[Opening Data records section]

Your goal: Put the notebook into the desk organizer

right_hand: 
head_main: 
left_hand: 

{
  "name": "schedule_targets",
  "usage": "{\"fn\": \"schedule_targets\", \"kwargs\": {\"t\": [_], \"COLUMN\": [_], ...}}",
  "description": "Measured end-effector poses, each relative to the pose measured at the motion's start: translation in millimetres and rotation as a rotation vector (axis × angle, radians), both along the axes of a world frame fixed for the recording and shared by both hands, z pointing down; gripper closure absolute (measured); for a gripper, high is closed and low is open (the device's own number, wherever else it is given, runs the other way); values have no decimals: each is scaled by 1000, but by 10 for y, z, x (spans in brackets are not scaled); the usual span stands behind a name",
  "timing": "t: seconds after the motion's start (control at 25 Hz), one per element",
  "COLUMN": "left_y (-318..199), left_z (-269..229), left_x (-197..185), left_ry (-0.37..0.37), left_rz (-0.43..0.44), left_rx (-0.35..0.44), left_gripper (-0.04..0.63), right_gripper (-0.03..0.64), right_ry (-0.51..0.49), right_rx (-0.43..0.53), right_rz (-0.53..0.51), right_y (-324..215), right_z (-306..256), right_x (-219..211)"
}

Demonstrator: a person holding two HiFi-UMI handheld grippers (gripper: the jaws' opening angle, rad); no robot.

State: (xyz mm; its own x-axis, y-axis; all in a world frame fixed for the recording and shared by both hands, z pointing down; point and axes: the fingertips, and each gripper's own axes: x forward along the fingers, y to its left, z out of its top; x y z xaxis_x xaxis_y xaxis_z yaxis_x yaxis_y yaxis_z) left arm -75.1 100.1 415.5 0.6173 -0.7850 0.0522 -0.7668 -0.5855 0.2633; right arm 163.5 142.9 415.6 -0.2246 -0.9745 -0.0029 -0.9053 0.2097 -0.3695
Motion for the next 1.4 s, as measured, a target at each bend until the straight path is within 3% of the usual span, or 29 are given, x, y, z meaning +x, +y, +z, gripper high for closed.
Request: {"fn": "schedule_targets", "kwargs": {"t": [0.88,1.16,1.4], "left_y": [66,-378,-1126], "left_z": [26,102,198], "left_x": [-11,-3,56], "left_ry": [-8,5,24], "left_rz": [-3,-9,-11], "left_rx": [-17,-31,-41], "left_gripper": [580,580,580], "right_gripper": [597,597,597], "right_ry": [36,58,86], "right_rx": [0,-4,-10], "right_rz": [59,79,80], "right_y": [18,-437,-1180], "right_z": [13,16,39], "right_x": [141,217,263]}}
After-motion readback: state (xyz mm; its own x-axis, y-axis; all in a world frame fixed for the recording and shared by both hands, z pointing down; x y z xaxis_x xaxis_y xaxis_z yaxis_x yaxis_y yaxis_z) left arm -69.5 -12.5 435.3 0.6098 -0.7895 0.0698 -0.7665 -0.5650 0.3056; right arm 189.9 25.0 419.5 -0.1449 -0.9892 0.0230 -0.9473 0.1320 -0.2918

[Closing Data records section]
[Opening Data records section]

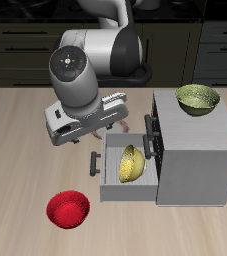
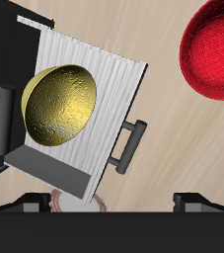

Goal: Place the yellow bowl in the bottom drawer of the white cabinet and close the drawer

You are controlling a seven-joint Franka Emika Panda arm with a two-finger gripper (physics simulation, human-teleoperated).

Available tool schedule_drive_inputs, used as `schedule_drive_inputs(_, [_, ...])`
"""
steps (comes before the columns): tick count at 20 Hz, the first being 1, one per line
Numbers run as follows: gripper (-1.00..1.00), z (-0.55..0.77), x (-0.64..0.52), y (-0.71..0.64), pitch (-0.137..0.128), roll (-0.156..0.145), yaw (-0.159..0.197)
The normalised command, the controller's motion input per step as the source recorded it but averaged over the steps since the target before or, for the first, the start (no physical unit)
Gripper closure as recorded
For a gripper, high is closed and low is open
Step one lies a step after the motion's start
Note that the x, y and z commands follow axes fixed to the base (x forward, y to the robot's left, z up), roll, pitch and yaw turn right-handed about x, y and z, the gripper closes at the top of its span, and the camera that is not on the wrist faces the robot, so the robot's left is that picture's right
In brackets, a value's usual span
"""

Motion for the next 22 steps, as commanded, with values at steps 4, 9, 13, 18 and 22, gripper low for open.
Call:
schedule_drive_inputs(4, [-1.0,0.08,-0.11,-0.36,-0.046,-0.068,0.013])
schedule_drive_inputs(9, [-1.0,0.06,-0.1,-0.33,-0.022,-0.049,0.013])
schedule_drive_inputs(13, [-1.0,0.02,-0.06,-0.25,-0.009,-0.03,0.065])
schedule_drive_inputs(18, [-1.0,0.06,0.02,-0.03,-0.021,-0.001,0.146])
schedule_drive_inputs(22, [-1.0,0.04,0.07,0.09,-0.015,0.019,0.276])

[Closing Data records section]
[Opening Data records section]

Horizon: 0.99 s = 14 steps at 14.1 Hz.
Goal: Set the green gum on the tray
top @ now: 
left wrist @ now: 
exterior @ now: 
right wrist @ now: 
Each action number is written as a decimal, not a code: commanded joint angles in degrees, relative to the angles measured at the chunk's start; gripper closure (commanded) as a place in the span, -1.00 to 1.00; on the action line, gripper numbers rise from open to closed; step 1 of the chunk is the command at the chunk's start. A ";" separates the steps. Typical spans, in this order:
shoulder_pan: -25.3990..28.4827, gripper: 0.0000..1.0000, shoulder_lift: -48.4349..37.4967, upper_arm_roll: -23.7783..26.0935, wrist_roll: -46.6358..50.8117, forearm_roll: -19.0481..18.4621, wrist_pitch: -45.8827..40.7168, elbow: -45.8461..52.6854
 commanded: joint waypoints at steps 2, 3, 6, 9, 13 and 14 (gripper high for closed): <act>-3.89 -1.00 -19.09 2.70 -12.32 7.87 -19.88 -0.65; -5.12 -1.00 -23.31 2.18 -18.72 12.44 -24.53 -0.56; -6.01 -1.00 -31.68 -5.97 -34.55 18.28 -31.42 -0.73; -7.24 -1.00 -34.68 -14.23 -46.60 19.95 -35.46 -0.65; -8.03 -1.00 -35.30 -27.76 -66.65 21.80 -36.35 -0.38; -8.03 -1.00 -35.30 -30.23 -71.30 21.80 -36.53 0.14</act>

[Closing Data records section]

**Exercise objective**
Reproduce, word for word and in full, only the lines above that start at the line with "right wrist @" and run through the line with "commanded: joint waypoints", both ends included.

**Your response**
right wrist @ now: 
Each action number is written as a decimal, not a code: commanded joint angles in degrees, relative to the angles measured at the chunk's start; gripper closure (commanded) as a place in the span, -1.00 to 1.00; on the action line, gripper numbers rise from open to closed; step 1 of the chunk is the command at the chunk's start. A ";" separates the steps. Typical spans, in this order:
shoulder_pan: -25.3990..28.4827, gripper: 0.0000..1.0000, shoulder_lift: -48.4349..37.4967, upper_arm_roll: -23.7783..26.0935, wrist_roll: -46.6358..50.8117, forearm_roll: -19.0481..18.4621, wrist_pitch: -45.8827..40.7168, elbow: -45.8461..52.6854
 commanded: joint waypoints at steps 2, 3, 6, 9, 13 and 14 (gripper high for closed): <act>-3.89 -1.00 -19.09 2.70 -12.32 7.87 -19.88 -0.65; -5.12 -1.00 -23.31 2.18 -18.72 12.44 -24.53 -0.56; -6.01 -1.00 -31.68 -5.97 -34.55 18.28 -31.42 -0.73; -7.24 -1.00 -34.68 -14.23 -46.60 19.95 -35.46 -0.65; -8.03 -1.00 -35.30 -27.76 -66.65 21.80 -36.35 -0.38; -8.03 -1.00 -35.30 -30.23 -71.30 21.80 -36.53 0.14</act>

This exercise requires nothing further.